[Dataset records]

>>>

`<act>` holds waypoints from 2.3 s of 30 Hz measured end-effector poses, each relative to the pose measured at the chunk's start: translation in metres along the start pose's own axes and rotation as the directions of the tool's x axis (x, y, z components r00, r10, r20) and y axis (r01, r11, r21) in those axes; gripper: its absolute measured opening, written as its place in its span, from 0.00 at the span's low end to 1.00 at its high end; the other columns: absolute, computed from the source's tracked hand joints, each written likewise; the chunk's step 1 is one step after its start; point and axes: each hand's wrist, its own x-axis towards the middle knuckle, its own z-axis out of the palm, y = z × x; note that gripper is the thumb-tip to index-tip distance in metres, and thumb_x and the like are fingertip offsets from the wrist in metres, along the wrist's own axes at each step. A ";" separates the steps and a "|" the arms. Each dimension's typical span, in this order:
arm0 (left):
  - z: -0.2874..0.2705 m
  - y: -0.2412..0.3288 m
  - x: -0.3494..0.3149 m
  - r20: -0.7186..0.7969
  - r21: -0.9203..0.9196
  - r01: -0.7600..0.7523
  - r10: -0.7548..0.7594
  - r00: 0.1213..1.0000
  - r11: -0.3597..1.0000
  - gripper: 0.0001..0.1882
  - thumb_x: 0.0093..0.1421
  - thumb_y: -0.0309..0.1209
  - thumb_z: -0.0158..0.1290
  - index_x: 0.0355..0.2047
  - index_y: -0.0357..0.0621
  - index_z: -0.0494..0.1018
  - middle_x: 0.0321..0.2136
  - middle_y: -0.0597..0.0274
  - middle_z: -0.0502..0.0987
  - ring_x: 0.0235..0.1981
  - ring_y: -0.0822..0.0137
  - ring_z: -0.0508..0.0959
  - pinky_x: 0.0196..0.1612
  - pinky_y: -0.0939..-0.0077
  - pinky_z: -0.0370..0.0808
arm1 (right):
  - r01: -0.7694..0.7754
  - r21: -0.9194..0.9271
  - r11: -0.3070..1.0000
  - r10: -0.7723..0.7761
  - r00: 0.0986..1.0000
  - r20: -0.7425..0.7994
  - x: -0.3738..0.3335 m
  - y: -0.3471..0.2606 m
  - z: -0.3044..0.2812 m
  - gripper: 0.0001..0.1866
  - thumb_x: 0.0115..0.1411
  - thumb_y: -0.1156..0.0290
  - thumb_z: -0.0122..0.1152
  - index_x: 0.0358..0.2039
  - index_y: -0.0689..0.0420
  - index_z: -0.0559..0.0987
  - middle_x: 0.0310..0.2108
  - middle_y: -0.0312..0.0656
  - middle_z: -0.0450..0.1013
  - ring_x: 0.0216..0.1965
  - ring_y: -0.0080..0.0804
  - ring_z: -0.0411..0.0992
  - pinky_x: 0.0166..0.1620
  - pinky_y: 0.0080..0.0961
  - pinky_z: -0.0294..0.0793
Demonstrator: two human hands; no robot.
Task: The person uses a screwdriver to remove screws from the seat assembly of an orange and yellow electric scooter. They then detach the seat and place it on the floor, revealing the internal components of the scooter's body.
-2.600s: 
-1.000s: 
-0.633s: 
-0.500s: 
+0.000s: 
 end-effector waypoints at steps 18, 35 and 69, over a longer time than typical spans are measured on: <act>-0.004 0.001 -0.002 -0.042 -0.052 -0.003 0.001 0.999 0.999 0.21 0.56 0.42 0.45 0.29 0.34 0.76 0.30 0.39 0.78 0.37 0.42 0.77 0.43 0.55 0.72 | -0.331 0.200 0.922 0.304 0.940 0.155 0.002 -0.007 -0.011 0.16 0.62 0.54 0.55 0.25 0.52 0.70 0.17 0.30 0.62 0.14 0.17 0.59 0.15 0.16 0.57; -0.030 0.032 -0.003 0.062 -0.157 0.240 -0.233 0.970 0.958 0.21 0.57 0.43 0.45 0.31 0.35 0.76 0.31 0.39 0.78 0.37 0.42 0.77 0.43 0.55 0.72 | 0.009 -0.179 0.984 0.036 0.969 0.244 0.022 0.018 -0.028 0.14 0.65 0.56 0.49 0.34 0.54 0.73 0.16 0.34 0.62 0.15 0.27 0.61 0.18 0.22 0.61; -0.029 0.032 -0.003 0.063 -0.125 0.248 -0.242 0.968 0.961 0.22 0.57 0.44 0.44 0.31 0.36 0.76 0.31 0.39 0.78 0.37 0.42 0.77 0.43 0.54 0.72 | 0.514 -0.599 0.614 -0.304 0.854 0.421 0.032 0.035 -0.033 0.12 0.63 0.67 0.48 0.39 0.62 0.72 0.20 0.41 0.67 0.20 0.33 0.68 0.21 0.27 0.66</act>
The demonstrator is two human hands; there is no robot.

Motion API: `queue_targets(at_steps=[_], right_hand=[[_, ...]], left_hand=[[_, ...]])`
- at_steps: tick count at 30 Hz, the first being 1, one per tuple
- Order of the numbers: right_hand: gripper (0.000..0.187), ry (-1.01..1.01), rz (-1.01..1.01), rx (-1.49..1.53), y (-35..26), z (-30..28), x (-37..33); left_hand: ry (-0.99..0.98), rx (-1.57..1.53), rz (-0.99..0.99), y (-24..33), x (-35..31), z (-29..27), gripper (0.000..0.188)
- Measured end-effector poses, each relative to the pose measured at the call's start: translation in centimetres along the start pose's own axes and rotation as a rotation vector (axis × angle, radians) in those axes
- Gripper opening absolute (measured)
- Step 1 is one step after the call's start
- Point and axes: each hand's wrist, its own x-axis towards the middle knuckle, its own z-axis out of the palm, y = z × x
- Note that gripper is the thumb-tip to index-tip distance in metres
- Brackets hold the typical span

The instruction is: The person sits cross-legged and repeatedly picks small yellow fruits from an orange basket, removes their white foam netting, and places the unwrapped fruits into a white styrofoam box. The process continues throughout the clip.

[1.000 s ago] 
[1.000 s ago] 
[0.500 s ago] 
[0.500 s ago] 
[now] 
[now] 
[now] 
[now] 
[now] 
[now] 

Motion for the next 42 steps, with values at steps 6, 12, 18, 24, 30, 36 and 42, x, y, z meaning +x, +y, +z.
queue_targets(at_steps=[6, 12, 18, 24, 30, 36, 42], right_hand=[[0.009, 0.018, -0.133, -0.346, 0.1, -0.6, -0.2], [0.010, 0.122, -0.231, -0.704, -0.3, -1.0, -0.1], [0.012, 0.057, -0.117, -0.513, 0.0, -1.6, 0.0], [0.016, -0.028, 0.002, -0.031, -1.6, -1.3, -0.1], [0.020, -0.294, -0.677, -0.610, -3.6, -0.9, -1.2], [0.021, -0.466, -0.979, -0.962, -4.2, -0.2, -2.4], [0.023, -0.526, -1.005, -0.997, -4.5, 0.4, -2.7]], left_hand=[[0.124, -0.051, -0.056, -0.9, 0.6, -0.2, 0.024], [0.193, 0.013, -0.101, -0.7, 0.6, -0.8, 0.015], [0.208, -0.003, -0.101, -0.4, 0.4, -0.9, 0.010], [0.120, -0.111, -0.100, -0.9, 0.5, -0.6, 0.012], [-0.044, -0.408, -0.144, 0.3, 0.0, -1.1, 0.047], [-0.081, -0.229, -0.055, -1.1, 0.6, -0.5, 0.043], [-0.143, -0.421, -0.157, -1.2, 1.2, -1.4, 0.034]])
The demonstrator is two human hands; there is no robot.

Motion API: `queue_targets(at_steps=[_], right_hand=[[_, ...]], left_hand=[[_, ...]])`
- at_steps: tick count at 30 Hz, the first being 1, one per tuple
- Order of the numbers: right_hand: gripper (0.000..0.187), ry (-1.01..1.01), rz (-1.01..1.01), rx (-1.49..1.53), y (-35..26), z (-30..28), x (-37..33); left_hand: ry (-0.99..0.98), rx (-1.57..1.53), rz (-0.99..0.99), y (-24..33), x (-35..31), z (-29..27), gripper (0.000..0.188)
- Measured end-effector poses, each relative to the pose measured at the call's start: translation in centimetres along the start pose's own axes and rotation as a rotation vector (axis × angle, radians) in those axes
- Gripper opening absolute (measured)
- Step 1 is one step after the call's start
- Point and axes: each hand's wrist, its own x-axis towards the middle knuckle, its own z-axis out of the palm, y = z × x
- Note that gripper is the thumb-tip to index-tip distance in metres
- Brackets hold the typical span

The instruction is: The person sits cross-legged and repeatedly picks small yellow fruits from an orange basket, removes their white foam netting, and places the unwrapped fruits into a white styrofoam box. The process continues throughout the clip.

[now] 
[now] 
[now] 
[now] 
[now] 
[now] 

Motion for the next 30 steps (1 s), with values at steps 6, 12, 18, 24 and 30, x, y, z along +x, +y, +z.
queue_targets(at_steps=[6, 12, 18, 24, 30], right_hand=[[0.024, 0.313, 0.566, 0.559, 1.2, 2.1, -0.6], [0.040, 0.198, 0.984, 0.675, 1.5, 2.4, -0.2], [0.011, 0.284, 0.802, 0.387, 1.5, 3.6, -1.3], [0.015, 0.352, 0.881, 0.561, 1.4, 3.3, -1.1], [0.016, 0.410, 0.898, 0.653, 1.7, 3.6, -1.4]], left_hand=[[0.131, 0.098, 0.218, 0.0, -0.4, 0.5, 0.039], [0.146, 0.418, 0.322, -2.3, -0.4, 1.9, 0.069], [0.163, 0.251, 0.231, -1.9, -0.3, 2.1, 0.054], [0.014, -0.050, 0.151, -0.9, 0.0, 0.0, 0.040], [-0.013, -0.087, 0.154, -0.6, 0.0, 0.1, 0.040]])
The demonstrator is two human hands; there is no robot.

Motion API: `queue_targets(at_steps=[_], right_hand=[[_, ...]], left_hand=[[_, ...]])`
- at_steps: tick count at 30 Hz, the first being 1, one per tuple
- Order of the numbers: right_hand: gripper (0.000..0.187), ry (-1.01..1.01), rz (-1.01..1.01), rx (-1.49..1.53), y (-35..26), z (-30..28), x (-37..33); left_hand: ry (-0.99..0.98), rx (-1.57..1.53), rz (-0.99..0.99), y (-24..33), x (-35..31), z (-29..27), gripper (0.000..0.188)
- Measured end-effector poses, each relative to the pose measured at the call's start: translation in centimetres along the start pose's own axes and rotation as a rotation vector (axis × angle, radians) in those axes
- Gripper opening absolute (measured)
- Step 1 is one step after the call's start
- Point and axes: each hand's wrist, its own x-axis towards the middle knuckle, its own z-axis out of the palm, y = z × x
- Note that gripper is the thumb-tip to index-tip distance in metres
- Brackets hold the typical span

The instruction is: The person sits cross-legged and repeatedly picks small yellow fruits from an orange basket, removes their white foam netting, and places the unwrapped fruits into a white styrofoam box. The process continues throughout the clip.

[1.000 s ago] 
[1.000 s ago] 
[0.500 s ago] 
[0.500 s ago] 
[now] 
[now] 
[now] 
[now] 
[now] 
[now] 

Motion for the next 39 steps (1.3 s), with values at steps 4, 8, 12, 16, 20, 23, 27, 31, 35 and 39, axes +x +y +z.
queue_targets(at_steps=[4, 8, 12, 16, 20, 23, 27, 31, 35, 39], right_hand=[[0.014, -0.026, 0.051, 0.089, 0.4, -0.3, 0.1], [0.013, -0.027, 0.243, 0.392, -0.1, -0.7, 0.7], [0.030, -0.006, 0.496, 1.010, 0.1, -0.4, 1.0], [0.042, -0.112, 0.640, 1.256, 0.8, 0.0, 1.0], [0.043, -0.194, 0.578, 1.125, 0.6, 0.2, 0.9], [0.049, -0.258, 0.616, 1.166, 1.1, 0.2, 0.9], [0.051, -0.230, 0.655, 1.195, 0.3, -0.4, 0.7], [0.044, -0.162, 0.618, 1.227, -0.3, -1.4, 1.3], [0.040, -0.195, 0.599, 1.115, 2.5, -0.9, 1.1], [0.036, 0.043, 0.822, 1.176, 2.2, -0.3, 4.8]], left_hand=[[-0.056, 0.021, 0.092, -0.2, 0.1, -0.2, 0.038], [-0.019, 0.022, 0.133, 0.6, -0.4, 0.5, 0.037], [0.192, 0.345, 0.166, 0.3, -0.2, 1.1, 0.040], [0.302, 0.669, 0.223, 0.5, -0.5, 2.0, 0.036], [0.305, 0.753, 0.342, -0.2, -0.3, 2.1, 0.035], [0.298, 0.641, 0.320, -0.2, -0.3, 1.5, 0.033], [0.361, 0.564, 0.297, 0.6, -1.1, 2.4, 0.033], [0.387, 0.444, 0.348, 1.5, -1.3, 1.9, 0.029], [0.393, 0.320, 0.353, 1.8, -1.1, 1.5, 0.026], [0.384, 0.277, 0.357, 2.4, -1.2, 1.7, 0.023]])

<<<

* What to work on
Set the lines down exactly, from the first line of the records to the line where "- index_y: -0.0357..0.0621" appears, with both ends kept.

* Result of the task
`<act>` holds waypoints from 2.3 s of 30 Hz measured end-effector poses, each relative to the pose measured at the chunk's start: translation in metres along the start pose's own axes and rotation as the directions of the tool's x axis (x, y, z components r00, r10, r20) and y axis (r01, r11, r21) in those axes; gripper: its absolute measured opening, written as its place in its span, from 0.00 at the span's low end to 1.00 at its high end; the other columns: absolute, computed from the source's tracked hand joints, each written likewise; the chunk's step 1 is one step after its start; point and axes: each hand's wrist, its own x-axis towards the middle knuckle, its own z-axis out of the palm, y = z × x; note that gripper is the thumb-tip to index-tip distance in metres, and thumb_x and the like are fingertip offsets from the wrist in metres, along the wrist's own axes at each step. A ";" separates the steps and a "|" the arms. Each dimension's typical span, in this order:
arm0 (left):
  - z: -0.2874..0.2705 m
  - y: -0.2412..0.3288 m
  - x: -0.3494..0.3149 m
  - r20: -0.7186..0.7969
  - r21: -0.9203..0.9196
  - r01: -0.7600..0.7523
  - r10: -0.7548..0.7594
  - r00: 0.1213..1.0000
  - r11: -0.3597..1.0000
  - gripper: 0.0001..0.1882
  - thumb_x: 0.0093..0.1421
  - thumb_y: -0.0309..0.1209
  - thumb_z: -0.0158..0.1290
  - index_x: 0.0355..0.2047
  - index_y: -0.0357..0.0621

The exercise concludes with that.